Rather than focusing primarily on cosmetic and aesthetic offerings, LumiVita will offer an extensive array of longevity-focused therapies.
“It’s going to be focused on a ‘feel better, live longer’ modality versus a traditional skin and beauty focus,” Spears said.
LumiVita will offer biotesting, measuring metrics like blood, gut health and DNA, and will craft nutrition, supplement and medication recommendations based on those results. Services will include a red-light room, a hyperbaric chamber, cold plunges, a sauna, a cryo-chamber and plasmapheresis. There will also be limited aesthetic offerings such as skin tightening.
The wellness spa is a natural next step in the OrderlyMeds journey. Spears said they now have more than 50,000 monthly patients through OrderlyMeds, and they want to provide more to their customers through physical locations.
“What we envisioned as we scaled that business is that there is an opportunity to take those patients and bring them into a physical space and give them more in the vein of longevity and feeling better with some of the services that would never be deployable via telehealth,” Spears said.
They were attracted to Midtown for their first location because they have nearly 1,000 patients close to the forthcoming location. They hope to eventually expand to other strategically-selected locations across the country.
For Spears, contributing to people’s health journey is personal. He himself had a dramatic health scare in 2023 that spearheaded his own weight loss journey. What he learned through that process guided him to launch OrderlyMeds, and now LumiVita.
“I haven’t found a group doing all the things that I want for me personally,” Spears said. “I can’t find any good version of the ‘what’s next?’ so that I have more energy, so that I feel younger, so I can keep up with my kids better, so I can enjoy retirement longer. We’re a business focused on helping people thrive in the second half of their life.”
He sees LumiVita as a spot where people can access a wide array of longevity-related services, which he believes is challenging to find in the market currently. Many wellness spas focus on one or two services, such as cryotherapy.
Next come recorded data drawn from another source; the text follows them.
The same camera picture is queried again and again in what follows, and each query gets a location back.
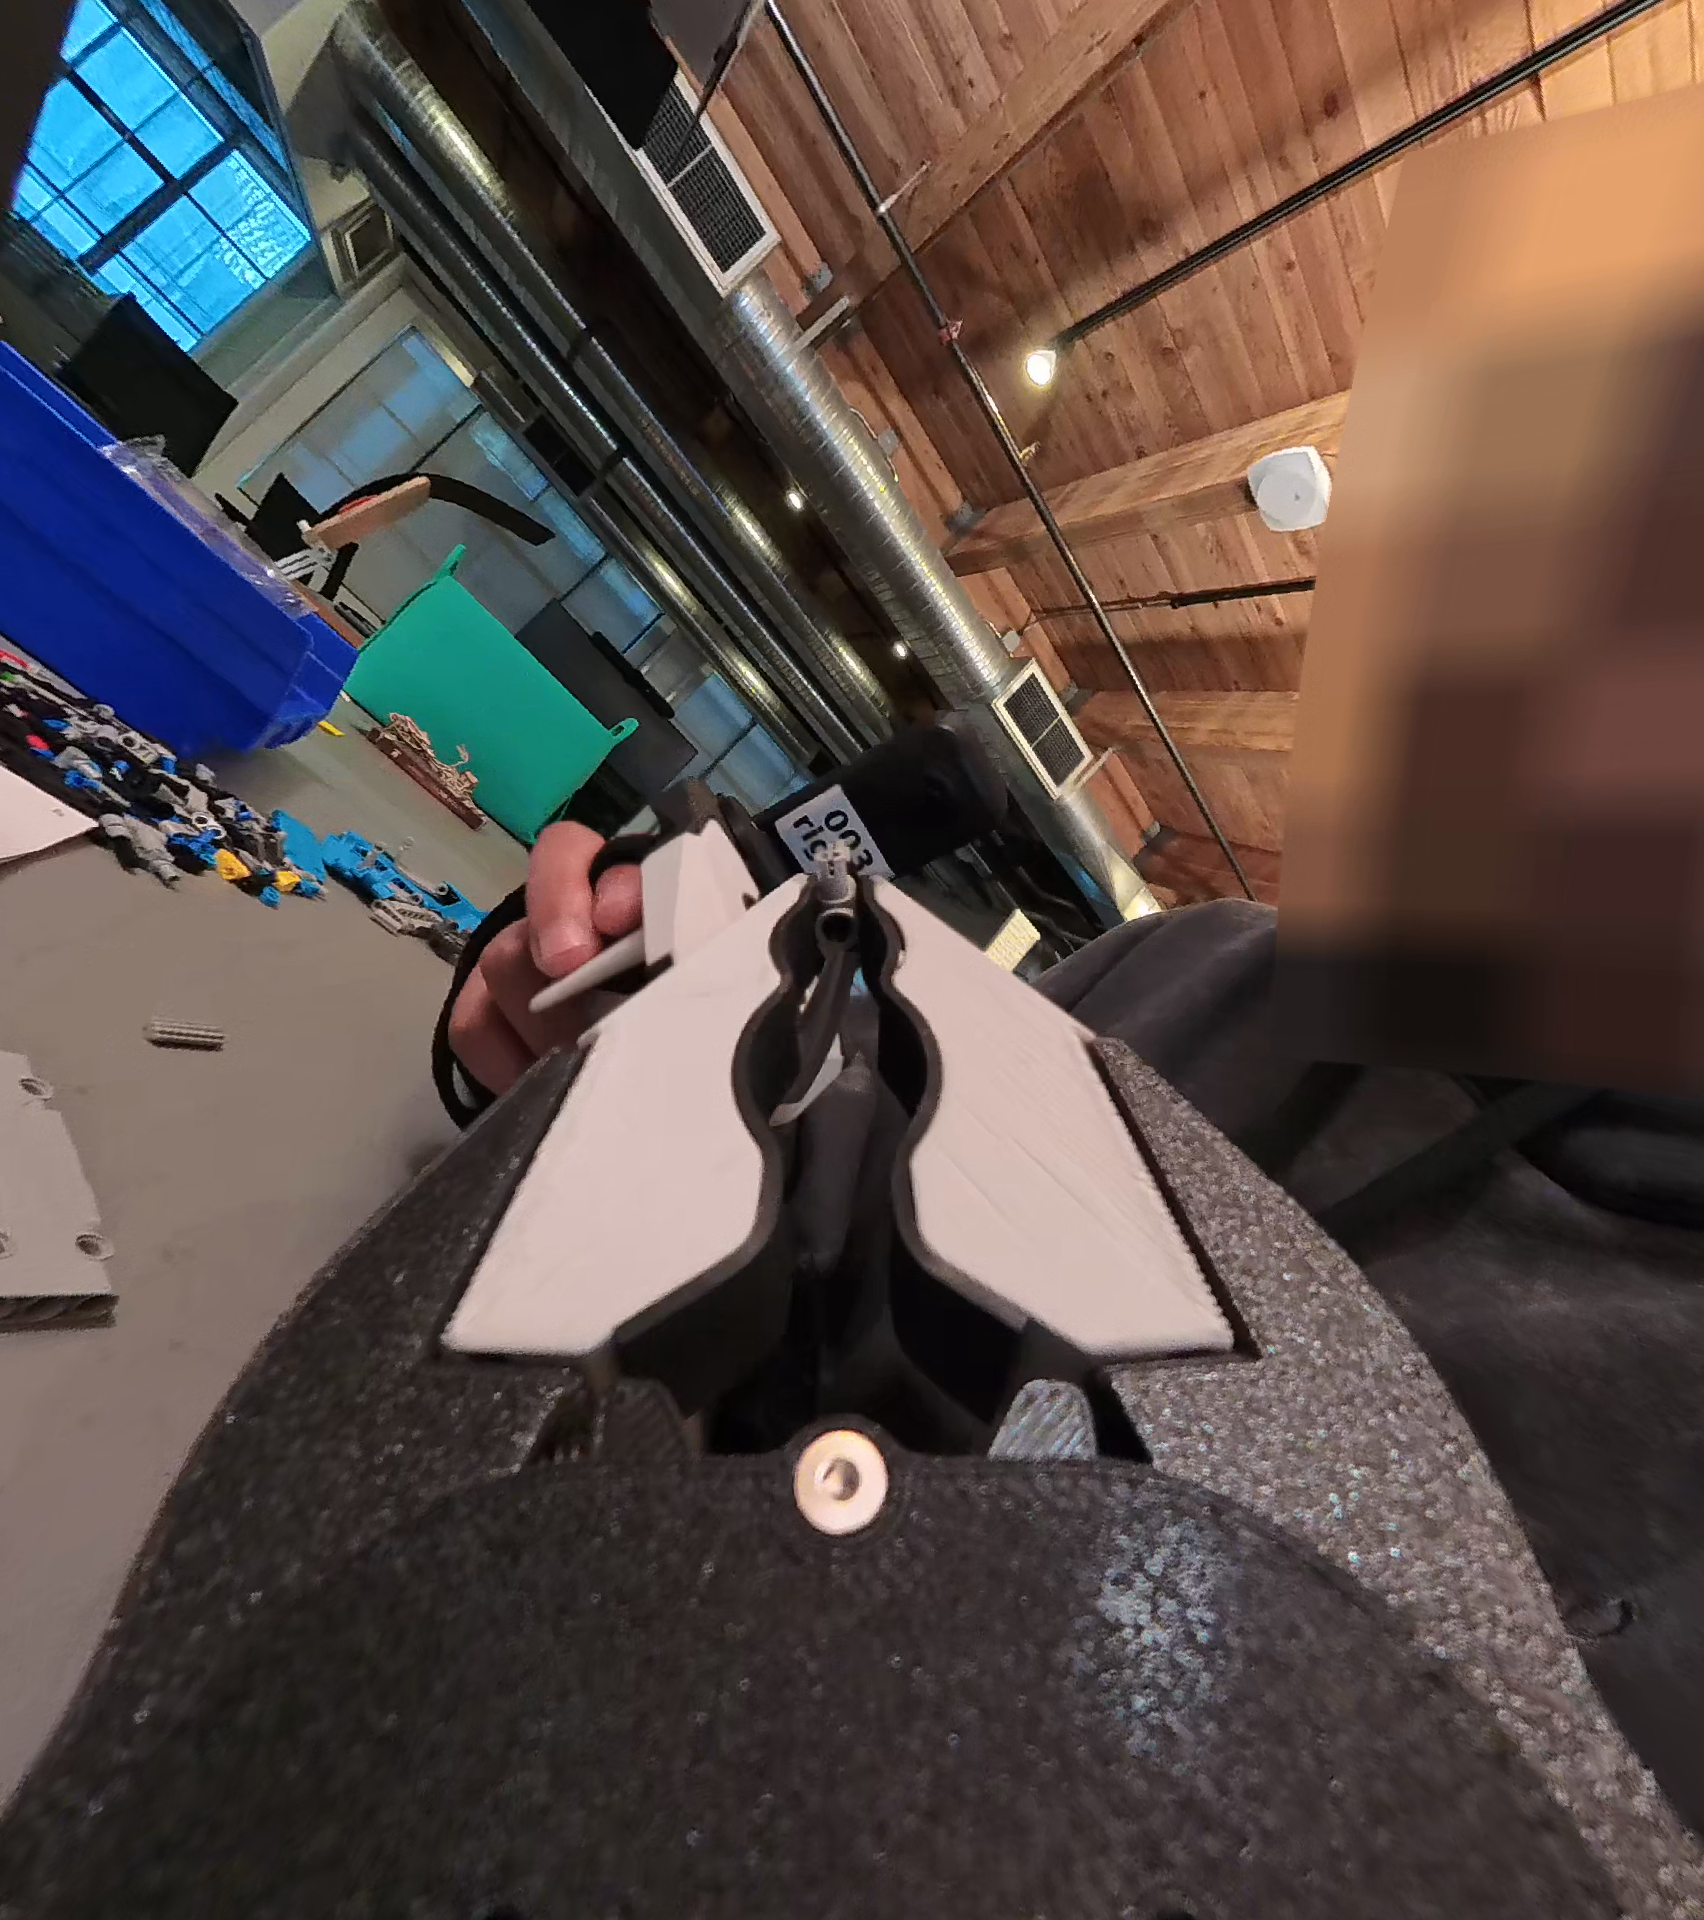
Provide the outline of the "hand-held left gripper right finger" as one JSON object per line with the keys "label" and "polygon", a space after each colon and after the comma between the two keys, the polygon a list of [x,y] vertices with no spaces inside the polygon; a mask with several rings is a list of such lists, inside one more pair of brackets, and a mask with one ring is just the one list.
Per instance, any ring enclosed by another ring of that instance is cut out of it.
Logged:
{"label": "hand-held left gripper right finger", "polygon": [[977,1424],[1032,1379],[1234,1351],[1234,1316],[1088,1028],[899,884],[867,888],[875,1066],[906,1125],[888,1308]]}

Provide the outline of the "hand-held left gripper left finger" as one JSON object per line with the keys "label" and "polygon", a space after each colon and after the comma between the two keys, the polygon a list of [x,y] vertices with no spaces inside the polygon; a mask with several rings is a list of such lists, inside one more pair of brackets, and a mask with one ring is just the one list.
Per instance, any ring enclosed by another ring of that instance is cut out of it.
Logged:
{"label": "hand-held left gripper left finger", "polygon": [[713,1410],[780,1346],[793,1152],[773,1124],[816,978],[794,876],[600,1019],[441,1333]]}

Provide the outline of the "person's right hand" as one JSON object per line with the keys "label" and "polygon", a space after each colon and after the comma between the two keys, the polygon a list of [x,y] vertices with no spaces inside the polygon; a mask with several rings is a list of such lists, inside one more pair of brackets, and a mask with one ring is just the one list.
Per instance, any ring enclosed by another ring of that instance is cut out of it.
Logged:
{"label": "person's right hand", "polygon": [[555,822],[529,850],[525,884],[481,924],[452,972],[432,1031],[432,1080],[468,1124],[558,1048],[576,1044],[612,995],[590,989],[536,1011],[533,998],[635,934],[644,915],[637,865],[595,876],[605,835]]}

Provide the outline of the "white air vent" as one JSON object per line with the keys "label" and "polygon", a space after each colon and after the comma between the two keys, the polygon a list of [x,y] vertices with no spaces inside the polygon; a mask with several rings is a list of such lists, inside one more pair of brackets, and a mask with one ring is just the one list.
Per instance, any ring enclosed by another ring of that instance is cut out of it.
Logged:
{"label": "white air vent", "polygon": [[992,697],[992,710],[1034,775],[1054,800],[1075,797],[1096,754],[1037,659],[1027,659]]}
{"label": "white air vent", "polygon": [[685,74],[654,109],[637,148],[675,229],[721,298],[763,269],[779,229]]}

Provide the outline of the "pile of blue building pieces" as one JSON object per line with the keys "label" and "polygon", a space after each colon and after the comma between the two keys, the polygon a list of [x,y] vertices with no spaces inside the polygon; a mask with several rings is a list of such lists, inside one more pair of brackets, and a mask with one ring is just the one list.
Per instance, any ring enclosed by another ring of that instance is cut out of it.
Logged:
{"label": "pile of blue building pieces", "polygon": [[384,846],[358,830],[319,834],[301,818],[272,809],[267,816],[284,871],[303,885],[345,888],[371,919],[403,940],[422,941],[443,958],[456,958],[481,927],[485,909],[449,882],[413,876]]}

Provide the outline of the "green tote bag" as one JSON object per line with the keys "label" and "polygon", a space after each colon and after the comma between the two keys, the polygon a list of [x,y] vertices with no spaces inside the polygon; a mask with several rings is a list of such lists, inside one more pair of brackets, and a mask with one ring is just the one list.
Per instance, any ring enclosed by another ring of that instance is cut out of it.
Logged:
{"label": "green tote bag", "polygon": [[458,583],[464,543],[371,635],[342,691],[383,722],[407,717],[432,754],[477,777],[481,811],[529,846],[639,732],[602,723]]}

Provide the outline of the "wooden skeleton model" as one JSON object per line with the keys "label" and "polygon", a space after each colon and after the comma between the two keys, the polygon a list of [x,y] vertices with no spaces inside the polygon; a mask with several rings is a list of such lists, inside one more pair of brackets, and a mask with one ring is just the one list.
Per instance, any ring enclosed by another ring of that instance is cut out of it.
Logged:
{"label": "wooden skeleton model", "polygon": [[365,727],[361,737],[461,823],[474,831],[485,828],[486,813],[477,801],[478,775],[470,767],[468,747],[458,745],[451,761],[441,757],[431,733],[407,713]]}

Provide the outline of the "white round ceiling device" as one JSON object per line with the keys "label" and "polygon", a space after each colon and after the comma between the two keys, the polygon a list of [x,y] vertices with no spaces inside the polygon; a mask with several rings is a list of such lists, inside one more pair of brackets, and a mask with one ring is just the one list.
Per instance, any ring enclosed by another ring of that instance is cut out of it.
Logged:
{"label": "white round ceiling device", "polygon": [[1305,533],[1328,518],[1332,474],[1316,444],[1289,444],[1248,466],[1246,489],[1254,514],[1270,531]]}

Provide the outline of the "person's grey sweater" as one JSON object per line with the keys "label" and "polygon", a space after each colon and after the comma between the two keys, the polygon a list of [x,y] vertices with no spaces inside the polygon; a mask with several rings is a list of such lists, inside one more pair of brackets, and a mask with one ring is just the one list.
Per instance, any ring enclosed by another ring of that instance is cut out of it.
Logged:
{"label": "person's grey sweater", "polygon": [[1337,1239],[1437,1365],[1636,1756],[1704,1844],[1704,1097],[1311,1061],[1277,912],[1118,926],[1037,987],[1128,1045]]}

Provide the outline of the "black and wood curved lamp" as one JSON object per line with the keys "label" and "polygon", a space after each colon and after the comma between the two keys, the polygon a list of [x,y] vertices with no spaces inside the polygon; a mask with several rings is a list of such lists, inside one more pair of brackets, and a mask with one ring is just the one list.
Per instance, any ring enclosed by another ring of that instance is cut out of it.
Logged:
{"label": "black and wood curved lamp", "polygon": [[270,483],[259,507],[242,511],[218,493],[227,529],[240,533],[312,601],[335,604],[365,542],[391,531],[429,505],[446,505],[541,547],[556,539],[545,520],[463,477],[441,472],[384,476],[342,501],[303,515],[306,495],[287,477]]}

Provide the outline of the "pile of small colourful pieces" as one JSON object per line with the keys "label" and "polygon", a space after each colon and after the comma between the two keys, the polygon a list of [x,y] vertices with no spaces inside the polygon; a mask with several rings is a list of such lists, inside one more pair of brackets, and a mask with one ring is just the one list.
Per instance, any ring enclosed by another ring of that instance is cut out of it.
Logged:
{"label": "pile of small colourful pieces", "polygon": [[0,767],[91,822],[94,843],[164,885],[213,873],[268,906],[320,899],[320,841],[246,803],[202,761],[0,645]]}

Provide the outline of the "blue plastic bin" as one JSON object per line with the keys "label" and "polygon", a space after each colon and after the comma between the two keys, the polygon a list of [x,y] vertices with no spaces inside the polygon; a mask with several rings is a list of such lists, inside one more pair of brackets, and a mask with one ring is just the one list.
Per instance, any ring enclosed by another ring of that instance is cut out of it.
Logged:
{"label": "blue plastic bin", "polygon": [[311,733],[353,672],[350,644],[253,583],[111,442],[0,343],[0,635],[184,756]]}

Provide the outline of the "clear plastic bag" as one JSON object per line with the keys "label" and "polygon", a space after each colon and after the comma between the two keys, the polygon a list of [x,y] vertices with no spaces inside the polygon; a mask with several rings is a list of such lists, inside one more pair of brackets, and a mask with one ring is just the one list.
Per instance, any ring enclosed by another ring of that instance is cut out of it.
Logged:
{"label": "clear plastic bag", "polygon": [[164,437],[115,439],[101,446],[99,451],[115,469],[167,505],[171,514],[222,515],[217,498],[204,492],[172,459]]}

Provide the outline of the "large grid window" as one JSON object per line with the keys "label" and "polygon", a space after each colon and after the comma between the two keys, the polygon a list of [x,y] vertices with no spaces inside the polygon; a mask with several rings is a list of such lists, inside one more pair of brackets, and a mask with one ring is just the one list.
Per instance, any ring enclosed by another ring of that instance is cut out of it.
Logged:
{"label": "large grid window", "polygon": [[316,252],[263,41],[217,1],[70,8],[12,216],[187,352]]}

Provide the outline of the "silver air duct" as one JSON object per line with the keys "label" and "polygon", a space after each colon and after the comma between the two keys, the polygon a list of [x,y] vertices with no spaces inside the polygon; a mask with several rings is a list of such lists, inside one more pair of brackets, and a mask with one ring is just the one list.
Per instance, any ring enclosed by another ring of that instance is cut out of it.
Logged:
{"label": "silver air duct", "polygon": [[1041,841],[1104,926],[1159,915],[1162,902],[1085,796],[1057,796],[996,710],[1013,662],[914,511],[878,442],[840,392],[765,272],[711,317],[709,353],[745,414],[790,469],[855,579],[936,691],[981,737]]}
“There aren’t a lot of companies truly focused on the longevity space,” Spears said. “Differentiators for us are going to [include] the way that we approach the testing. It will be very data-driven recommendations and protocols that we put in front of the patients.”
LumiVita is currently under construction. The team is targeting a soft launch at the end of September and a grand opening in October.
After that, Spears and his team hope to open more locations in Georgia, targeting areas like Peachtree City, Buckhead, Alpharetta and Dunwoody. From there, Spears envisions rapid expansion across the country, with ambitious plans for 50 locations by the end of next year.